The Aquarius is a home computer designed by Radofin and released by Mattel Electronics in 1983. Based on the Zilog Z80 microprocessor, the system has a rubber chiclet keyboard, 4 kB of RAM, and a subset of Microsoft BASIC in ROM. It connects to a television set for audiovisual output, and uses a cassette tape recorder for secondary data storage. A limited number of peripherals, such as a 40-column thermal printer, a 4-color printer/plotter, and a 300 baud modem, were released. The Aquarius was discontinued in October 1983, only a few months after it was launched.[1]
Development
Looking to compete in the home computer market, Mattel Electronics turned to Radofin, the Hong Kong based manufacturer of their Intellivision consoles.[2][3] Radofin had designed two computer systems. Internally they were known as "Checkers" and the more sophisticated "Chess". Mattel contracted for these to become the Aquarius and Aquarius II, respectively.[4]
Aquarius was announced in 1982 and finally released in June 1983, at a price of $160. Production ceased four months later because of poor sales. Mattel paid Radofin to take back the marketing rights. Four other companies: CEZAR Industries, CRIMAC, New Era Incentives, and Bentley Industries also marketed the unit and accessories.
The Aquarius was often bundled with the Mini-Expander peripheral, which added game pads, an additional cartridge port for memory expansion, and the General Instrument AY-3-8910 sound chip. Other peripherals were the data recorder, 40 column thermal printer, 4 and 16 kB RAM cartridges. Less common first party peripherals include a 300 baud cartridge modem, 32 kB RAM cart, four color plotter, and Quick Disk drive.
Reception
Although less expensive than the TI-99/4A and VIC-20 home computers it competed against, the Aquarius was made a less attractive purchase by its comparatively weak graphics and limited memory[5] as well as the hidden cost of add-ons required to overcome the limitations of the base unit.

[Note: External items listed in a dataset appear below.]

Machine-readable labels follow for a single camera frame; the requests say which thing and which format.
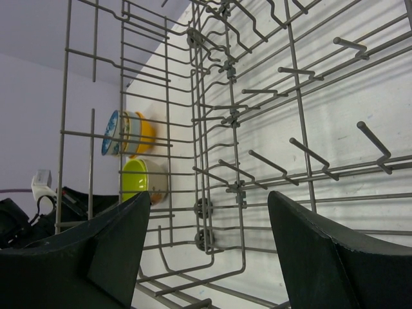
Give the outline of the white floral leaf bowl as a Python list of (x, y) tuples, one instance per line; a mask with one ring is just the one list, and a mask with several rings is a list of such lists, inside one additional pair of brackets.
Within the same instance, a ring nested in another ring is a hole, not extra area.
[(131, 144), (128, 142), (130, 139), (130, 134), (131, 134), (131, 128), (132, 128), (132, 119), (129, 118), (129, 112), (128, 111), (123, 111), (122, 114), (125, 116), (123, 118), (123, 135), (121, 138), (125, 141), (122, 142), (122, 150), (123, 152), (126, 152), (128, 157), (131, 158), (132, 155), (129, 154), (131, 152)]

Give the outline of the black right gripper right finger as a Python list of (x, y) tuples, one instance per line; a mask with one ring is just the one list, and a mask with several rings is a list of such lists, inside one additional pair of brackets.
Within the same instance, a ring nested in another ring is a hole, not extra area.
[(292, 308), (411, 308), (411, 248), (272, 191), (268, 213)]

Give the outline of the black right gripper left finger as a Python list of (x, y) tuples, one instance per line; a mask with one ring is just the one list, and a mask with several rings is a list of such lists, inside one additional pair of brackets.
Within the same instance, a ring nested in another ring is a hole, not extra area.
[(130, 308), (147, 233), (144, 191), (92, 220), (1, 251), (1, 308)]

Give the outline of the orange ribbed bowl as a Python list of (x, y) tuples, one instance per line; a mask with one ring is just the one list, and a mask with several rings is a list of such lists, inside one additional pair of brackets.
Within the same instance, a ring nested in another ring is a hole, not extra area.
[(143, 144), (139, 144), (138, 150), (135, 154), (132, 153), (131, 158), (135, 158), (137, 155), (147, 153), (150, 149), (153, 148), (153, 143), (155, 142), (156, 131), (151, 123), (145, 119), (143, 114), (139, 111), (134, 112), (136, 113), (141, 120), (141, 139), (140, 142), (144, 142)]

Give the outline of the white blue patterned bowl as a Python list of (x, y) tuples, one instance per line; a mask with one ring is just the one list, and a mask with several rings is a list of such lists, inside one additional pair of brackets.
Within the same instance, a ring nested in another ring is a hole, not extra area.
[(120, 116), (119, 110), (114, 110), (111, 114), (108, 124), (105, 128), (104, 136), (101, 146), (101, 155), (111, 155), (117, 156), (120, 151), (120, 121), (122, 117)]

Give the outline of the lime green bowl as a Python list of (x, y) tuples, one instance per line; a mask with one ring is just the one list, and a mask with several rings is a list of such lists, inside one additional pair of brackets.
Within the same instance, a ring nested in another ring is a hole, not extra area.
[(143, 160), (130, 160), (122, 170), (122, 201), (148, 190), (147, 166)]

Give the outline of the beige bowl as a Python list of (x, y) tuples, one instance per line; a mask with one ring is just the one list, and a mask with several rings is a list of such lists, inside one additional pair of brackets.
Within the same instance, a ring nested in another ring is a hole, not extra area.
[(144, 159), (142, 162), (146, 178), (144, 190), (149, 192), (151, 204), (157, 205), (167, 196), (168, 178), (166, 172), (153, 161)]

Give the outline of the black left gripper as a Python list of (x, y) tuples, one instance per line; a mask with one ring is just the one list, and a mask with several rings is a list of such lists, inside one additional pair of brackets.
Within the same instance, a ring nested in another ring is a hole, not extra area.
[[(93, 217), (118, 205), (117, 195), (92, 196)], [(61, 223), (86, 221), (88, 219), (88, 193), (69, 187), (62, 188)], [(1, 249), (24, 248), (48, 238), (55, 233), (55, 209), (48, 214), (39, 214), (31, 220), (10, 198), (1, 200)]]

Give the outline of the white yellow dotted bowl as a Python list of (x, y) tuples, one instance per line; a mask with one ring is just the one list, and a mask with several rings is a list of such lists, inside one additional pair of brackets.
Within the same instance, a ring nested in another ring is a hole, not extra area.
[(138, 150), (141, 139), (141, 120), (140, 117), (134, 112), (126, 111), (126, 115), (129, 116), (129, 133), (127, 136), (129, 139), (129, 146), (127, 151), (135, 154)]

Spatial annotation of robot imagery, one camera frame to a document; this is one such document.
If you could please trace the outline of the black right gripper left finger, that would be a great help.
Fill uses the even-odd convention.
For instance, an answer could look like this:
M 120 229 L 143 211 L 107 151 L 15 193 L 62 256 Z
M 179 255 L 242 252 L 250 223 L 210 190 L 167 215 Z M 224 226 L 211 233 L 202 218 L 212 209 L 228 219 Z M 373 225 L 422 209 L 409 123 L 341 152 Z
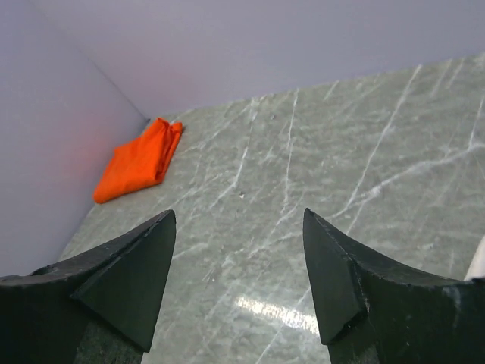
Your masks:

Internally, Mattel programmers adopted Bob Del Principe's mock slogan, "Aquarius – a system for the seventies",[6] which was a slight because the Aquarius was developed and released in the eighties. Of the 32 software titles Mattel announced for the unit, only 21 were actually released, and most of those were ports of Intellivision games, often inferior ports. Because of the hardware limitations of the Aquarius, the quality of many games suffered. The absence of any all-points-addressable graphics mode was so glaring that Radofin crafted the character set for the Aquarius with many tiles and sub-tiles, as well as block graphics characters, so games could at least feign sprites and use semigraphics. It proved to be not enough.[1] As COMPUTE! magazine put it:"'The Aquarius suffered one of the shortest lifespans of any computer—it was discontinued by Mattel almost as soon as it hit store shelves, a victim of the 1983 home computer price wars.'
Technical specifications
- CPU: Zilog Z80 @ 3.5 MHz
- Memory: 4 kB RAM, expandable to 36 kB; 8 kB ROM
- Keyboard: 48-key rubber chiclet keyboard
- Display: semigraphics ( text characters - with a 25th "zero" row at top - with a size of pixels, equivalent to pixels) in 16 colors (TEA1002 colour encoder)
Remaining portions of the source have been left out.